* PROBLEM STATEMENT: Reproduce each line of the data exactly as it is.

--------------------

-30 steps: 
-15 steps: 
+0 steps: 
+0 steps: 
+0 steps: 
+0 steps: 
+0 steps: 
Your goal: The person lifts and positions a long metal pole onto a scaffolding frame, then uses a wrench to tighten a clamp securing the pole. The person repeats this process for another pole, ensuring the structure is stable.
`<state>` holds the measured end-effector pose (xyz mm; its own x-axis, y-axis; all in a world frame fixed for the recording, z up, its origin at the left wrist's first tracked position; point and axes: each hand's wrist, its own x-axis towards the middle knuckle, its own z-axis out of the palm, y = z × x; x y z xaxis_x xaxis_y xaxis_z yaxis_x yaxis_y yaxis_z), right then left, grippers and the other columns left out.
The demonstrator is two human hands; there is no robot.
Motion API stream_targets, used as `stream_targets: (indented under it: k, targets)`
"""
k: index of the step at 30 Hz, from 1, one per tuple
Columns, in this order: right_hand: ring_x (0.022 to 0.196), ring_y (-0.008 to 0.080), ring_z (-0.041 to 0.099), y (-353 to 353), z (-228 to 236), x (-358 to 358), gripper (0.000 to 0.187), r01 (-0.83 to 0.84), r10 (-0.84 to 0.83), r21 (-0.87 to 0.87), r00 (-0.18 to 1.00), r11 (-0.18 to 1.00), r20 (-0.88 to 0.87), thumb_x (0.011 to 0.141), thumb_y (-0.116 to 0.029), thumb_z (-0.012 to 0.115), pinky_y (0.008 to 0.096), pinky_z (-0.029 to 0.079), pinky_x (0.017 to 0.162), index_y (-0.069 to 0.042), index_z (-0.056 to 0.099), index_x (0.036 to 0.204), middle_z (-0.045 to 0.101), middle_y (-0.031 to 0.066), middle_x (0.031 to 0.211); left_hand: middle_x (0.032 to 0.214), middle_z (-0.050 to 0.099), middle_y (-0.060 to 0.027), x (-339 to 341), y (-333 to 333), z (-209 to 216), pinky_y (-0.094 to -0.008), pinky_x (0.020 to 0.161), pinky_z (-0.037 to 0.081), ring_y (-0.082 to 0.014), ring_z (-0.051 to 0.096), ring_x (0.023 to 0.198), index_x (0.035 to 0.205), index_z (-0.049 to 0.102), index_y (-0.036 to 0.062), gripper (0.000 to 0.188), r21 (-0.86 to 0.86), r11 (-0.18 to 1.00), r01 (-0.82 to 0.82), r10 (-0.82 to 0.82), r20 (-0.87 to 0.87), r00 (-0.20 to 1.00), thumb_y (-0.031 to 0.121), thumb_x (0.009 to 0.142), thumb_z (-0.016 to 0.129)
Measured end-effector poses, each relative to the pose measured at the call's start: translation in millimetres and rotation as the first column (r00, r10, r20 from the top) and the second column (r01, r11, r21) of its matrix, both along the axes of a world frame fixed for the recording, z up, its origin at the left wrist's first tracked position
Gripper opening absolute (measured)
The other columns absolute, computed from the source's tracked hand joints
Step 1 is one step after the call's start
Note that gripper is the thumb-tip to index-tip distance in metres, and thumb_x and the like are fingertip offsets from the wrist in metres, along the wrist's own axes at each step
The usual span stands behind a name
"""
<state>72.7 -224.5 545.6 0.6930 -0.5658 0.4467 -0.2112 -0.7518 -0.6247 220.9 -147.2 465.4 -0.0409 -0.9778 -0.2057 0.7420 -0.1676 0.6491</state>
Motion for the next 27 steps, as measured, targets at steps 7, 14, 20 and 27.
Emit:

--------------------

* RESULT FOR THIS TASK:
-30 steps: 
-15 steps: 
+0 steps: 
+0 steps: 
+0 steps: 
+0 steps: 
+0 steps: 
Your goal: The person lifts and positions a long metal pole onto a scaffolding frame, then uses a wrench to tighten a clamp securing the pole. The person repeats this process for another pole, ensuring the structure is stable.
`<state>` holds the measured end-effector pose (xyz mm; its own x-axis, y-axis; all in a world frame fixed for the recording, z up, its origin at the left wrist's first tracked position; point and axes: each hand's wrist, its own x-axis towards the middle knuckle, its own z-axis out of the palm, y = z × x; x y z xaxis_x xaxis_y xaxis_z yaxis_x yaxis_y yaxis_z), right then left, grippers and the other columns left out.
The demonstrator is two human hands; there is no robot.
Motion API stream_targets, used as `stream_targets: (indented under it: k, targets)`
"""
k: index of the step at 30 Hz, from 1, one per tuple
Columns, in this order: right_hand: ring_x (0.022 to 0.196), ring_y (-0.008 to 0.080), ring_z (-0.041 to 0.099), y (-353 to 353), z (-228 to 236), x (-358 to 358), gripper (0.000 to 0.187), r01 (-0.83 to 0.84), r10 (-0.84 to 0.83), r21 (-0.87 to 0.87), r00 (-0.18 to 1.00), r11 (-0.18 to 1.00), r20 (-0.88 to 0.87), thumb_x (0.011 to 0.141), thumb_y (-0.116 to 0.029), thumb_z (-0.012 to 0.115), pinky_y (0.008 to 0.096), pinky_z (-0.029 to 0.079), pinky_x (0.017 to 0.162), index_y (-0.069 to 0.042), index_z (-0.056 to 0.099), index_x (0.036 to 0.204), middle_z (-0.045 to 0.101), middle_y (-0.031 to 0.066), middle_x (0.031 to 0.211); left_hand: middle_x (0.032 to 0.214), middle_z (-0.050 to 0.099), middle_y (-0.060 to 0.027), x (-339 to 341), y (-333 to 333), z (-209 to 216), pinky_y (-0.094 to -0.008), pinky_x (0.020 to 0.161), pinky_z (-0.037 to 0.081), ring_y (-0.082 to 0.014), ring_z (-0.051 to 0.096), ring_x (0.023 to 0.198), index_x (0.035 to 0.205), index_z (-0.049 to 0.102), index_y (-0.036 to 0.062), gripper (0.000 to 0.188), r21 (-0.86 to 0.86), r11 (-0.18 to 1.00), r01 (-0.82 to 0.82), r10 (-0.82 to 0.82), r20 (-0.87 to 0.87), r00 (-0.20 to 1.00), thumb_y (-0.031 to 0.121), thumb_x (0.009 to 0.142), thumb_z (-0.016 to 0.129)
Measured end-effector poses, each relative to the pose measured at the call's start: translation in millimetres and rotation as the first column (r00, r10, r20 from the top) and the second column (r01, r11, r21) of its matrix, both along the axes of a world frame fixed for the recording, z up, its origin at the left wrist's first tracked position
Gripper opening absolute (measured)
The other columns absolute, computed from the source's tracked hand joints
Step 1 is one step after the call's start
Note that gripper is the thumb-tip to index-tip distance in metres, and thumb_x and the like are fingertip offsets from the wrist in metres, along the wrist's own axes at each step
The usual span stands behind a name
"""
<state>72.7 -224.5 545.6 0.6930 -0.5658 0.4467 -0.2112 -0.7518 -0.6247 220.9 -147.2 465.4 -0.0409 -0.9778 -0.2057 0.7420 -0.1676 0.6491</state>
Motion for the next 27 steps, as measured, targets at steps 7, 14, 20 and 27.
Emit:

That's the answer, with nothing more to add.